* _PROBLEM TO WORK ON_: Scan the listing for the word "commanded" and report every line that contains it.
···
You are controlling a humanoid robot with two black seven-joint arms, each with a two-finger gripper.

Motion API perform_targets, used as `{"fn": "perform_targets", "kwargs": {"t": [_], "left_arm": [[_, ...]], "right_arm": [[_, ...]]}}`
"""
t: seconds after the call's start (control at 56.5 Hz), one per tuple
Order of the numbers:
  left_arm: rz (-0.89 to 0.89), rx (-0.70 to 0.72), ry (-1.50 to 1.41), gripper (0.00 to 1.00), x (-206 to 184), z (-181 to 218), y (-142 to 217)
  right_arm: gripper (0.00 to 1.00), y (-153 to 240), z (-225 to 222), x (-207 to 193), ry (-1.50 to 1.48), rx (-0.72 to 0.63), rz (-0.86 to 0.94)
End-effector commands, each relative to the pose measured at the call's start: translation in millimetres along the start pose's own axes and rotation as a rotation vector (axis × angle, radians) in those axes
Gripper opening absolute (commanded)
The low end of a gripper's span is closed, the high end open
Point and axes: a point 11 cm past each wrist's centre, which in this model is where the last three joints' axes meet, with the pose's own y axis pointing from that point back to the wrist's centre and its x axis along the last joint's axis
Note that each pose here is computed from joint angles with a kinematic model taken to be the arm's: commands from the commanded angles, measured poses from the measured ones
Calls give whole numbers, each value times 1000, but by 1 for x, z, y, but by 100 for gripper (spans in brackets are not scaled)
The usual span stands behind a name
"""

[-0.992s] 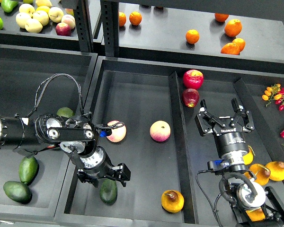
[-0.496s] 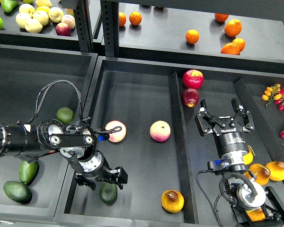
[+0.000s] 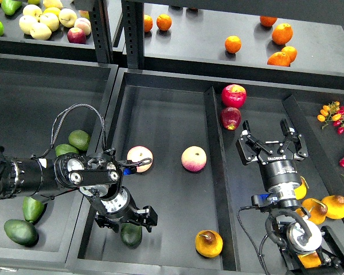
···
* _RESPONSE TO THE EXERCISE_:
Gripper opening absolute (commanded)
Note that each pose here is computed from joint angles with a kinematic model taken to be the arm's: commands from the commanded angles, measured poses from the measured ones

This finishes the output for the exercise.